Sarjo Utomo, seorang petani tuna netra asal Kulonprogo, Yogyakarta, menunjukkan keteguhan dan semangat yang luar biasa dalam menjalani ibadah haji. Meskipun menghadapi keterbatasan fisik akibat kebutaan yang dialaminya sejak usia 37 tahun, Sarjo tetap mampu menunaikan rukun haji pada musim haji 2026. Kehadirannya menjadi bagian dari upaya pemerintah untuk menyediakan layanan haji yang lebih ramah bagi jemaah lansia dan disabilitas.
Sarjo, yang berusia 71 tahun, tiba di Madinah bersama kloter pertama YIA 1 pada 22 April 2026. Meski perjalanan udara memakan waktu hampir 10 jam, dia terlihat bugar dan tenang saat tiba di penginapan. “Aamiin, sehat. Sampun maem wonten pesawat, lawuh ikan,” ujarnya dengan senyum cerah.
Perjalanan hidup Sarjo penuh tantangan. Kebutaan yang dialaminya dimulai dari infeksi herpes yang menyerang kedua matanya secara bertahap. Meski telah menjalani pengobatan, kondisi tersebut semakin memburuk hingga akhirnya menyebabkan kebutaan total. Namun, hal itu tidak menghalangi dirinya untuk tetap bekerja sebagai buruh tani. Dengan tekad dan kerja keras, Sarjo berhasil menabung dan membeli tanah serta rumah.
Pada 2012, Sarjo mendaftar untuk berhaji bersama istrinya. Namun rencana tersebut berubah setelah sang istri meninggal pada 2024. Setelah itu, Sarjo kembali mendaftar pada 2018 dan diperbolehkan mendampingi ayahnya. Untuk melunasi biaya haji, Sarjo bahkan menjual tanah yang dibelinya sejak 1990. Dana tersebut digunakan tidak hanya untuk biaya haji, tetapi juga membantu pendidikan cucunya.

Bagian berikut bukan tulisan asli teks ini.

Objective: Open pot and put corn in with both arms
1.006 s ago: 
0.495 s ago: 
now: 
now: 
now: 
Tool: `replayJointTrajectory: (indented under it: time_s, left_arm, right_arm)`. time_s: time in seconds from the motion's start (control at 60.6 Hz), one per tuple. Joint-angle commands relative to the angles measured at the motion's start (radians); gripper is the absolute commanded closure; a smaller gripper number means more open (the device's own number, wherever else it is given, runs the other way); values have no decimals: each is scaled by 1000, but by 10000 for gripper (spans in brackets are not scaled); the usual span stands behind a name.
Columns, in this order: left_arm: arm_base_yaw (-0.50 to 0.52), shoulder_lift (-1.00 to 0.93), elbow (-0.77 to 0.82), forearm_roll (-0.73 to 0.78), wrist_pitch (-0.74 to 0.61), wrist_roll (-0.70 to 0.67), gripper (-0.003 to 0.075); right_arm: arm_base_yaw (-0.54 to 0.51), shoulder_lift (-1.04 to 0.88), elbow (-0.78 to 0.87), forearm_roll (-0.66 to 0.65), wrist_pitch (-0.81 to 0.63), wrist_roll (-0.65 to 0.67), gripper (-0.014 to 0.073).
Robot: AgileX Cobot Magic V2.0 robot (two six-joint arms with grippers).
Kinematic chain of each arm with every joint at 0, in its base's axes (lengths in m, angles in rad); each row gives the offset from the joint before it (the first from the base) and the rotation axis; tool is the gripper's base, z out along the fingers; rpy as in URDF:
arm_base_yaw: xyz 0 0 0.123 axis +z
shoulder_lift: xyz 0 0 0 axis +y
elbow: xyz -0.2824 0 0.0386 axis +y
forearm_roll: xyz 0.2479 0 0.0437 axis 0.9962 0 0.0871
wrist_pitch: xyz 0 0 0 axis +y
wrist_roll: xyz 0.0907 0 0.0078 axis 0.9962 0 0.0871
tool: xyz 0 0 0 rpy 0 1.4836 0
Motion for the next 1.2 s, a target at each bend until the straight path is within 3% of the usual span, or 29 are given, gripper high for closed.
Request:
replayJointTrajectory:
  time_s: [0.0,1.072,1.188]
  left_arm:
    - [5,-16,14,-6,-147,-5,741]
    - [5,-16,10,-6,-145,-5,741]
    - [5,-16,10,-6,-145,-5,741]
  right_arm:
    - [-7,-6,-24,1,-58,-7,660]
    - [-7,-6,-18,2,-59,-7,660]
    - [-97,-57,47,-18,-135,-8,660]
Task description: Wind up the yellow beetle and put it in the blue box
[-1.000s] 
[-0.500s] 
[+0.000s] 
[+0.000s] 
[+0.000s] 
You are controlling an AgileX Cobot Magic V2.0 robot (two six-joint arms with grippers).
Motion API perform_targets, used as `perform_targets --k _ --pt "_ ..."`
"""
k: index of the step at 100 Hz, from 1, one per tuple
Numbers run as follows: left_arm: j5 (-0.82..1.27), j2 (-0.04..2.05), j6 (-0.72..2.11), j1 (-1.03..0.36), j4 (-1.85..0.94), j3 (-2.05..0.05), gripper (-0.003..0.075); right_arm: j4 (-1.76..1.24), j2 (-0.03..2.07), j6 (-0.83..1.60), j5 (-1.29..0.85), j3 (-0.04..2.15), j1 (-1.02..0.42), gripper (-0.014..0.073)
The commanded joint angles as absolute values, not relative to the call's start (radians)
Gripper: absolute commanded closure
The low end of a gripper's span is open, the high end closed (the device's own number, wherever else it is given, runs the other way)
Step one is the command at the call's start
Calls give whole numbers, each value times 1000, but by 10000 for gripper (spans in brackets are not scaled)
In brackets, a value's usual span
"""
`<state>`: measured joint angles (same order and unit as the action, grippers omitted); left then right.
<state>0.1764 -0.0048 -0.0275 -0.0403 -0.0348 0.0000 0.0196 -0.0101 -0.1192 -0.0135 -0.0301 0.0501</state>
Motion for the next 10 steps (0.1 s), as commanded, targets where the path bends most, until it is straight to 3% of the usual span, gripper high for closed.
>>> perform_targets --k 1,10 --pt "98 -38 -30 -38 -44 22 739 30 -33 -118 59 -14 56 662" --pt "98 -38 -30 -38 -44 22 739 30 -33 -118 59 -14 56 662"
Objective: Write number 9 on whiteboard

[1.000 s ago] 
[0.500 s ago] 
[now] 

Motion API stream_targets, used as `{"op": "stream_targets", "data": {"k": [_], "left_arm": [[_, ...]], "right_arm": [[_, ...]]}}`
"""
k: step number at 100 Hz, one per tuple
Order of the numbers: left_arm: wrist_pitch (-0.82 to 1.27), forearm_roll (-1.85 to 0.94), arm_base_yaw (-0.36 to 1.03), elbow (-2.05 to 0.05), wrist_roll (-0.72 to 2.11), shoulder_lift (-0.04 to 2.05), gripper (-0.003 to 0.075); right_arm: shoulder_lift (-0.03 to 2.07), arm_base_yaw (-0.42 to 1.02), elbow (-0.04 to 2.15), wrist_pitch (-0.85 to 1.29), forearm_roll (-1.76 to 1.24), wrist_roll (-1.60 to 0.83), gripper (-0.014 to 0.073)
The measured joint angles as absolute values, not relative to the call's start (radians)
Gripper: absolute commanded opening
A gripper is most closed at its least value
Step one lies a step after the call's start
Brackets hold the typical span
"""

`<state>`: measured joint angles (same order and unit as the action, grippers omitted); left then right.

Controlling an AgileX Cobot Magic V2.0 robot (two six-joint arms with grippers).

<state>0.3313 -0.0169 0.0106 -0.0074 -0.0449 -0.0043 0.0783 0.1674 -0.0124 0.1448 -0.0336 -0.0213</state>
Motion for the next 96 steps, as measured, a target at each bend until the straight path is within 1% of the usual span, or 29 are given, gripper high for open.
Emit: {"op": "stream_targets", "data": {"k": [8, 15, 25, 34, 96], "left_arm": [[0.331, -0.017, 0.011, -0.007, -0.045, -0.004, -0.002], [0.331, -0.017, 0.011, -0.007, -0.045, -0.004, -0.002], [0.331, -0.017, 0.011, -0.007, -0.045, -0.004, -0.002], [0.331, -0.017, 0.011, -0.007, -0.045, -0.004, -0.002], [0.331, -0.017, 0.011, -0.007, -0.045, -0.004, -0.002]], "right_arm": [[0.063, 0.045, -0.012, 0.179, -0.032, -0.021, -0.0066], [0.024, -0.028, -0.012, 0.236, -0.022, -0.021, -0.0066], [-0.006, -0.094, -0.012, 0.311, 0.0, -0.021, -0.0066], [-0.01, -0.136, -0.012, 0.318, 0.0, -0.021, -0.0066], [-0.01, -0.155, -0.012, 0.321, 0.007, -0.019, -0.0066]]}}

Keluarga sempat khawatir tentang kemampuan Sarjo dalam menjalani ibadah haji yang membutuhkan aktivitas fisik yang tinggi. Namun, kekhawatiran tersebut berkurang setelah adanya dukungan fasilitas dan pendampingan dari petugas haji. “Keraguan itu sekarang tidak ada lagi karena banyak petugas yang membantu Bapak. Kursi roda juga sudah disediakan,” kata Sri Murtina, putri keduanya.
Pemerintah melalui Kementerian Haji dan Umrah (Kemenhaj) menegaskan bahwa penyelenggaraan haji 2026 difokuskan pada layanan yang inklusif. Dari total kuota 221.000 jemaah Indonesia, sebanyak 47.384 merupakan lansia dan 513 jemaah disabilitas. Menteri Haji dan Umrah Mochamad Irfan Yusuf menekankan bahwa layanan haji tahun ini dirancang agar lebih ramah dan manusiawi bagi kelompok rentan.
“Haji tahun ini harus ramah, aman, dan manusiawi untuk lansia, disabilitas, dan perempuan. Mereka harus merasa terlayani, bukan disulitkan,” ujarnya.
Sarjo menjadi salah satu contoh jemaah disabilitas yang menjalani ibadah dengan dukungan sistem layanan yang disediakan. Perjalanan menuju puncak haji diharapkan dapat dilalui dengan lancar hingga kembali ke Tanah Air. Dengan semangat dan dukungan yang memadai, Sarjo membuktikan bahwa keterbatasan fisik tidak menjadi penghalang untuk mencapai tujuan spiritual.